だいたいの話を聞き終えたとき、隣からすすり泣く声が聞こえてきた。
「えう……、ぐすっ……、お姉ちゃんがさらわれたのは、ボクのせいなの……?」
「何言ってんだ。そんなわけないだろう」
「そうだよフォニアちゃん。悪いのは盗賊ギルドと暗殺者ギルドのやつらで、フォニアちゃんは何も悪いことしてないよ」
「でも……、ボクが見ちゃいけないもの、見ちゃったから」
嗚咽を漏らすフォニアを莉緒が優しく抱きしめる。
「フォニアは悪くない。気にするなよ」
「わふぅん」
ニルも慰めるようにフォニアの顔を舐めている。
「うん。うん。ごめんね、お姉ちゃん」
莉緒にしがみつきながら涙を流すフォニア。これはもう暗殺者ギルドぶっ潰すしかないな。そこに慈悲はない。盗賊ギルドでマークした全員から暗殺者ギルドに連絡した人物を聞きだして、そこから芋づる式にいこう。
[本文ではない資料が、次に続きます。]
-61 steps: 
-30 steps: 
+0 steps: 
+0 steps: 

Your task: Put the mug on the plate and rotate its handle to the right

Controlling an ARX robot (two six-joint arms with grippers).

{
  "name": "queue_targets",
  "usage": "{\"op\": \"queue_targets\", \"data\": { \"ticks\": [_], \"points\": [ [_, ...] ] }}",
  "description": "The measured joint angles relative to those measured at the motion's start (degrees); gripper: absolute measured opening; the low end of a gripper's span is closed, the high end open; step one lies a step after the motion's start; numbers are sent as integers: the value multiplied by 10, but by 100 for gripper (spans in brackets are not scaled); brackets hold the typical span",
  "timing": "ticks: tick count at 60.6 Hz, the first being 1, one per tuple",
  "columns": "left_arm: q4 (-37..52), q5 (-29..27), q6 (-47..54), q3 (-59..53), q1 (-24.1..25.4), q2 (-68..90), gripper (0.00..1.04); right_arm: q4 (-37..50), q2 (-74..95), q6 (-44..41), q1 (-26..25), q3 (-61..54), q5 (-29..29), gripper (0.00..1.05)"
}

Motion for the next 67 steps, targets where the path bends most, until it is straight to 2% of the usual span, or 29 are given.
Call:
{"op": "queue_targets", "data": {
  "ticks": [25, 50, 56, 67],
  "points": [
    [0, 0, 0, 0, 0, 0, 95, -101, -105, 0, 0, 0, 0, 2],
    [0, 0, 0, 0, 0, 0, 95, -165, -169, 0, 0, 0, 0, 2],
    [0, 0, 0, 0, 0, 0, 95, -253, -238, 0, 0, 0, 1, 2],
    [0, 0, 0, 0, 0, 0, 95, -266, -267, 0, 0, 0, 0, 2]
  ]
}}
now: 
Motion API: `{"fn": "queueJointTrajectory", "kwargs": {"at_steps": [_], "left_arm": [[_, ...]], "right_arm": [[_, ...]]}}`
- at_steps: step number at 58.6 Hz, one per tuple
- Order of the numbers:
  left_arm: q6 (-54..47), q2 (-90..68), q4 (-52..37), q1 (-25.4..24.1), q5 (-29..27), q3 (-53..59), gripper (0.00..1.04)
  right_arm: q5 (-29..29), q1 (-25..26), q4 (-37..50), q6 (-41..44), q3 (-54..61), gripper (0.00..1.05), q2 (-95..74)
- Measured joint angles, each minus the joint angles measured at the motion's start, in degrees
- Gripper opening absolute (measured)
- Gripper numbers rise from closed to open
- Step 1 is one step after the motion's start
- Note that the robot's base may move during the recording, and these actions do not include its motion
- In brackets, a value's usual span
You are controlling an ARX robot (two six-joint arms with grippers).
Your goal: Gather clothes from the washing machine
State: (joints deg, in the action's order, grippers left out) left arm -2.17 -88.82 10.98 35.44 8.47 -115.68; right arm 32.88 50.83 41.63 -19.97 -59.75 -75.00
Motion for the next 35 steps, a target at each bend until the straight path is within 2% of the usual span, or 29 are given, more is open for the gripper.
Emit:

「ふん。もうあたしは全部しゃべったよ。あとはいたぶるなり売るなり好きにしな」
犯罪奴隷として売られた奴隷が逃亡しているわけなので、奴隷商に通報すれば処理はしてもらえると思う。ただし、隷属耐性ってのが曲者だな。莉緒が嵌めた首輪には効果がなかったようだが、引き渡した後どうなるかわからん。
「ええ、そうね……。にしてもあなた、職業が侍女らしいじゃない」
莉緒がそこで言葉を切って口元に笑みを浮かべる。それを見たエルヴィリノスが訝し気に眉に皺を寄せる。
「誠心誠意私たちに仕えてみるのはどうかしら」
「「……は?」」
「いやいや……、マジで?」
俺とエルヴィリノスの声が重なり、イヴァンが莉緒を凝視する。
「だって、しばらく魅了耐性つくまで付き合ってもらうんでしょ。だったら有効活用しないとね」
そういえばそんな話をしていたな。耐性つける以外はどうしてもらうとかまったく考えてなかったけど。
「は? 魅了耐性?」
何か言いたいことがありげにエルヴィリノスが睨んでくるが、隷属の首輪を嵌められた彼女にそのような権限はない。
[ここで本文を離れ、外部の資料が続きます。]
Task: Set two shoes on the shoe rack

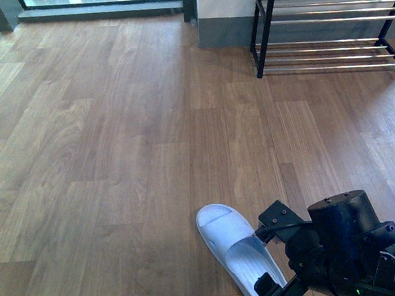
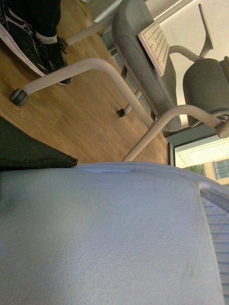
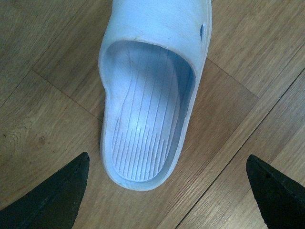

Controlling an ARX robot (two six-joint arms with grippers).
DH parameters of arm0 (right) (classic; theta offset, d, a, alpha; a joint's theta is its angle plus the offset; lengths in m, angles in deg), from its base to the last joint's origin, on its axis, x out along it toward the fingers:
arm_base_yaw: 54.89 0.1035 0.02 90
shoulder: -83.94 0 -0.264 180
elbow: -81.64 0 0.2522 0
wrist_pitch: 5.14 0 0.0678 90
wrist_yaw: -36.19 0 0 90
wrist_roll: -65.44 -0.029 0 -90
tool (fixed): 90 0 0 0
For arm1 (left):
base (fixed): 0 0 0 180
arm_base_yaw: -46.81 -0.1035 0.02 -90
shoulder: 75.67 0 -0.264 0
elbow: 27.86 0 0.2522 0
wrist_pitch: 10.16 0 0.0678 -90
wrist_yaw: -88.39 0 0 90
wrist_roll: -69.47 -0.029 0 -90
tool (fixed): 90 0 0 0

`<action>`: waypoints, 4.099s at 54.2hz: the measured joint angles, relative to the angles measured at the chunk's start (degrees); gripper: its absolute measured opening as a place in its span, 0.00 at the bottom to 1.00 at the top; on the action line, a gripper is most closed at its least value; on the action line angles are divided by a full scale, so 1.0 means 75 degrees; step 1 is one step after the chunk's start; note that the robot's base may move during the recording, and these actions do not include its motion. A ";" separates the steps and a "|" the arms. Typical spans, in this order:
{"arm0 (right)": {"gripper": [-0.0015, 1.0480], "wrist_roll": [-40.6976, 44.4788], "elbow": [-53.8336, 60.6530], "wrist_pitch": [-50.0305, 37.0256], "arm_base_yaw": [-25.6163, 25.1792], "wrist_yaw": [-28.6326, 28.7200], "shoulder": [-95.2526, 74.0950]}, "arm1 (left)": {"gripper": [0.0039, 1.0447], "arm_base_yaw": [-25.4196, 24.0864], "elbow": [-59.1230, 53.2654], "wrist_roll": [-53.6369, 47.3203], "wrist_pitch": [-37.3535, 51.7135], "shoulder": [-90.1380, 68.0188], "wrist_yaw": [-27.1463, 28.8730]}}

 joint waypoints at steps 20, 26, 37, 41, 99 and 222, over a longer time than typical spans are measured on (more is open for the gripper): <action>0.91 -0.0125 0.0073 -0.0656 -0.0026 0.0431 -0.0085 | 0.02 0.0000 0.0000 0.0000 0.0000 0.0000 0.0000; 0.91 -0.0096 0.0125 -0.1046 -0.0020 0.0166 -0.0189 | 0.02 0.0000 0.0000 0.0000 0.0003 0.0000 0.0000; 0.91 0.0629 0.1037 0.1451 -0.1524 0.0825 0.3284 | 0.02 0.0000 -0.0003 -0.0003 0.0000 0.0000 -0.0003; 0.91 0.0976 0.1402 0.2037 -0.1842 0.0918 0.4468 | 0.02 0.0000 -0.0003 -0.0003 0.0000 0.0000 -0.0003; 0.91 0.1064 0.3509 0.2801 -0.1591 0.1647 0.8804 | 0.02 0.0000 -0.0003 -0.0003 0.0000 0.0000 -0.0006; 0.02 0.1445 -0.0490 0.0956 -0.2783 0.1151 0.1285 | 0.02 0.0000 -0.0003 -0.0003 0.0000 0.0000 0.0000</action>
「……何か言いたいことがあれば言ってくれていいわよ」
不満をずっと溜められるよりはいいと判断したんだろうか。
「耐性が付くまでって、何年かかると思ってるのよ!?」
「あら、それなら大丈夫よ。私たち、習得は早い方だから」
「そんなこと……ぐっ、どっちにしても、あたしに選択肢はないんだろうけど」
首輪の効果なのか、言い返したところで無駄だと気が付いたのか、エルヴィリノスが盛大にため息をつく。
「あたしの隷属耐性が効果なかった時点で終わりだったわね」
そして諦めの言葉がその口から漏れてきた。
というわけで、しばらくエルヴィリノスは俺たちと行動を共にすることになった。
……少なくとも魅了耐性がつくまでは。
「さて、情報共有はこんなところか」
「思ったより時間がかかったわね……」
気が付けば日も傾きかけており、フォニアは莉緒の腕の中でうつらうつらしている。
「本格的に動くのは明日からにするか」
「ええ」
「んだな」
右拳を左の手のひらへ叩きつけるイヴァン。やる気は十分である。